DATA SECTION
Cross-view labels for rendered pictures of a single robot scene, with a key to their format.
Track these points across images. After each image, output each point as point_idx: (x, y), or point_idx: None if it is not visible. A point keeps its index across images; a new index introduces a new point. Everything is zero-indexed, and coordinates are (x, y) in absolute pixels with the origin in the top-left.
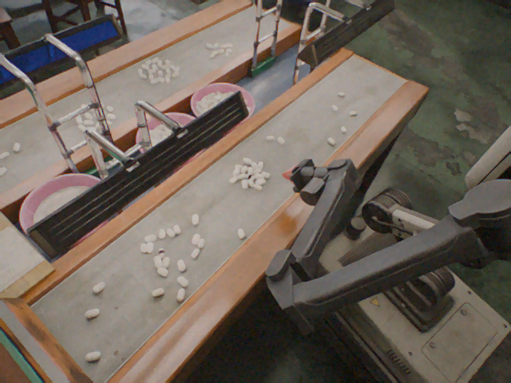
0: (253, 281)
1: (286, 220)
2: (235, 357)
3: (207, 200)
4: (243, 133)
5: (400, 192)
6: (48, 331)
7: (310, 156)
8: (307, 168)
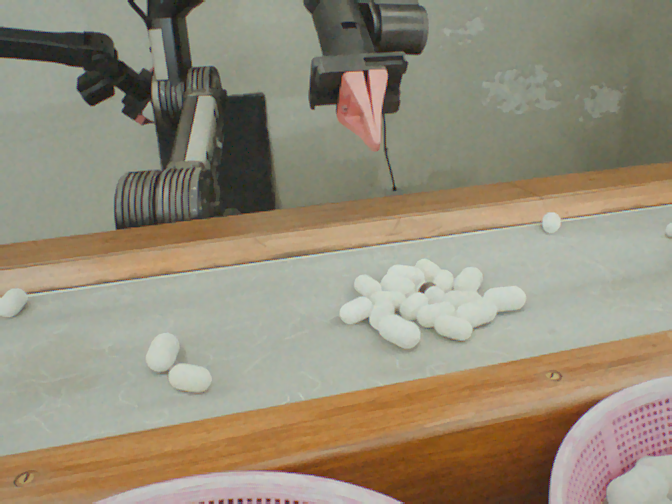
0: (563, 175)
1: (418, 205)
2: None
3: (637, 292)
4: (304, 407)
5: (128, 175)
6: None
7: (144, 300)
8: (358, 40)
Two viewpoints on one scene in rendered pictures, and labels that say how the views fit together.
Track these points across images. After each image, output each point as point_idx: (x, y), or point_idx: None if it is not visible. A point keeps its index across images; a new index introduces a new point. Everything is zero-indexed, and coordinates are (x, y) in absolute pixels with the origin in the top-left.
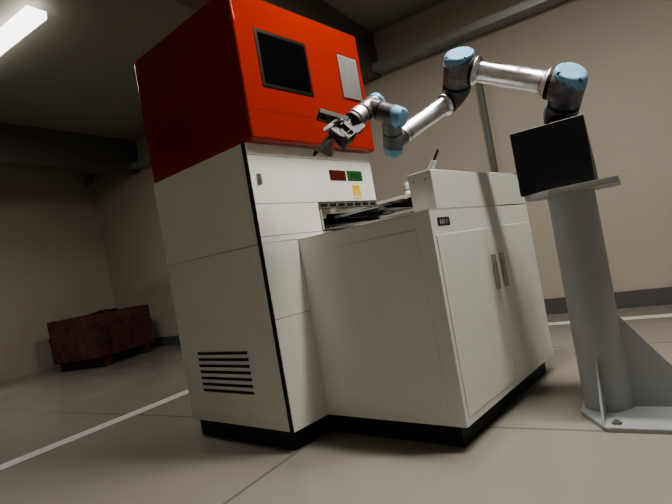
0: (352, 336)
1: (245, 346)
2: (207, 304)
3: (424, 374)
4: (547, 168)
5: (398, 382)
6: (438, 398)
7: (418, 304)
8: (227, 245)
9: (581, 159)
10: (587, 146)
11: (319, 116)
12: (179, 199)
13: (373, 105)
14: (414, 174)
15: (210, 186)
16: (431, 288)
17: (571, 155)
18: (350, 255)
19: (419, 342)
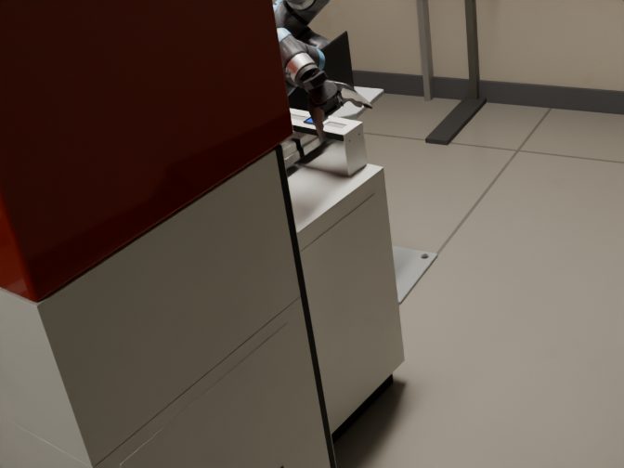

DIRECTIONS FOR THIS TASK
An exact copy of the lines from the line containing "3: (424, 374)" through the final line of the listing, without pictures, is the expected result.

SOLUTION TO THIS TASK
3: (424, 374)
4: (547, 168)
5: (398, 382)
6: (438, 398)
7: (418, 304)
8: (227, 245)
9: (581, 159)
10: (587, 146)
11: (319, 116)
12: (179, 199)
13: (373, 105)
14: (414, 174)
15: (210, 186)
16: (431, 288)
17: (571, 155)
18: (350, 255)
19: (419, 342)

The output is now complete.